The Great Wall of China.

Victoria Falls in Zimbabwe.

The Inca Trail to Machu Picchu in Peru.

The Loch Ness in the Scottish Highlands.

Tropical North Queensland, not far from the Great Barrier Reef.

Helen Pollard has completed a marathon or 30-kilometer race in each of those locations, all part of her quest to compete in a long-distance race on all seven continents.

Pollard and her 27-year-old son, Dan May, hail from the Australian island of Tasmania, the world's 26th-largest island with a population of more than 530,000. Although their home is filled with natural beauty, they both love to explore the world.

Marathons give Pollard, and more recently May, a great excuse to travel and make international friends.

"Running is a great way to see things and meet people," Pollard said. "Marathons and running festivals are so friendly. It's such a great way to see places."
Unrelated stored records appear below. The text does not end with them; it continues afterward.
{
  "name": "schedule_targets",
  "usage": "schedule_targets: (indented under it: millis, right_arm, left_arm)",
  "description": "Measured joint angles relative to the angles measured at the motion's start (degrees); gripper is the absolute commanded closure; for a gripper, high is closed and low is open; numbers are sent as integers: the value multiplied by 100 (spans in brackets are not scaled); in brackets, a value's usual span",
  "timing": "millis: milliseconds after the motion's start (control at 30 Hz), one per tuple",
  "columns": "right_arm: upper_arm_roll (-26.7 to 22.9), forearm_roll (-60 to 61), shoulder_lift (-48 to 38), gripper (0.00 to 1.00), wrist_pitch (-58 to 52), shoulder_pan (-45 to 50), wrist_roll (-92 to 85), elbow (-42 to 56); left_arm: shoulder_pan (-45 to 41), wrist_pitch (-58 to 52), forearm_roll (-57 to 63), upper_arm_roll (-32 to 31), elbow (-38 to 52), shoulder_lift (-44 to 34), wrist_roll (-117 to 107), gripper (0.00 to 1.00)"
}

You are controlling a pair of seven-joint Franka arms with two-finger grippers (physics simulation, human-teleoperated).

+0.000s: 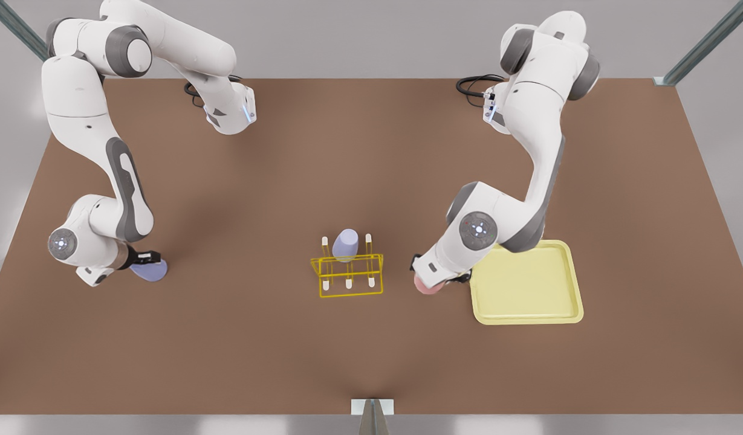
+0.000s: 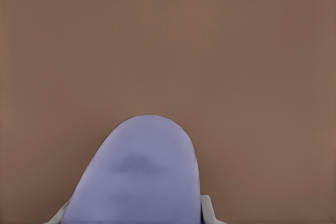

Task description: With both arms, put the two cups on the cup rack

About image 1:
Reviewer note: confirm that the lavender cup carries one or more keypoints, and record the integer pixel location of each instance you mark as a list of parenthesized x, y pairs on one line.
[(346, 244), (150, 271)]

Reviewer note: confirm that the pink cup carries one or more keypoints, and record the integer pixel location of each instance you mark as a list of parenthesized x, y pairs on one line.
[(427, 286)]

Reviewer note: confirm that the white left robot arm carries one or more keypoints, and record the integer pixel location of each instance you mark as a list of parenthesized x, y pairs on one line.
[(528, 121)]

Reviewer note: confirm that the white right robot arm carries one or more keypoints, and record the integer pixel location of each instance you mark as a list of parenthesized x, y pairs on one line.
[(81, 109)]

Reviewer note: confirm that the pale yellow tray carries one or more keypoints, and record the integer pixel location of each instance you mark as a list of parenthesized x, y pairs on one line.
[(526, 282)]

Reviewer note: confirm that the silver frame post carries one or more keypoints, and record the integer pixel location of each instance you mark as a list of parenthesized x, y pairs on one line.
[(20, 27), (372, 417), (704, 45)]

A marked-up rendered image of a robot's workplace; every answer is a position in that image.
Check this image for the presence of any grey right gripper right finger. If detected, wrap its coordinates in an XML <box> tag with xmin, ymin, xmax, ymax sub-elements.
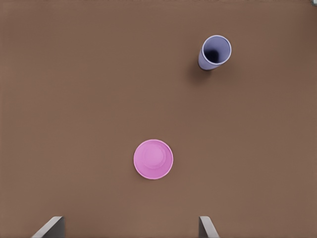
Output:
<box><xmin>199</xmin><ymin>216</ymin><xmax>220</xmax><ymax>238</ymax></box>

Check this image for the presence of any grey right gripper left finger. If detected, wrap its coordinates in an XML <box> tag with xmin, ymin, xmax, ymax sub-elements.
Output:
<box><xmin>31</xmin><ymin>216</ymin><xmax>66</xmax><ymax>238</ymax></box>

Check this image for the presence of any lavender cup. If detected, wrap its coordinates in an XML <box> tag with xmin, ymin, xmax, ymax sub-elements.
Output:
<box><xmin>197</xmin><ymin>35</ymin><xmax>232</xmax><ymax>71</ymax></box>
With five continents crossed off her list in memorable fashion, she turned her attention toward North America and the United States. Boston? New York? Too obvious for the 52-year-old.

As she pondered which region to visit and which race to run, Colorado's Western Slope caught her eye.

"I met a couple of Americans from Arizona and Colorado a couple of years ago," Pollard said. "Seeing the runs they do around this area, it's amazing. It's beautiful. I did a Google search and found the Rim Rock Run."

After researching the annual Rim Rock Run, a course that takes runners up and over Colorado National Monument and ends in downtown Fruita, she was sold, as was May. She ran the half marathon and he ran the full marathon Saturday.

Despite no experience in marathons and an elevation much higher than what they're used to in Tasmania, May finished in about 4½ hours, not far behind Pollard.

"This is my first marathon," May said. "I've wanted to do one for a while. I had knee surgery a couple of years ago, so this was something I was working toward after that surgery. It's nice to have gotten it done."

May's medical history isn't as recent as his mother's.

"I had knee surgery only a couple of months ago and I've had a bit of sickness, so just finishing and being somewhere beautiful and stopping to take a few photos along the way was just brilliant," Pollard said.

The two have made the most out of their week and a half in Colorado.

They spent a couple of days in Boulder, visited the Garden of the Gods in Colorado Springs and attended a concert at Red Rocks, all items on the to-do list of any tourist to the state, let alone those from the other side of the world.

They also arrived just in time to experience the blizzard that covered much of Colorado in a blanket of snow.

Fortunately for both, the only challenges of the snow came behind the wheel. Even more fortunately, they claim drivers in Colorado are far less aggressive than those in Australia.

"Driving was the hard part," May said. "Being out in the snow wasn't that bad. It almost feels colder in Tasmania sometimes because at home, it's windy, wet and rainy all the time. It never rains like that here because we're at sea level."

Pollard was hobbled by her recent surgery and didn't have much experience with intense elevation, such as the more than 7,000 feet runners traverse along Rim Rock Drive on the monument.

She was so impressed by Colorado that she might come back to the Rim Rock Run in the future to turn her half-marathon into a full one.

"Because I've only done the half, I may come back to do the full and spend a bit longer with people and travel around, maybe to Arizona and Utah, as well," Pollard said.

Whether she returns to the Grand Valley, she now only has one continent to cross off her list: Antarctica.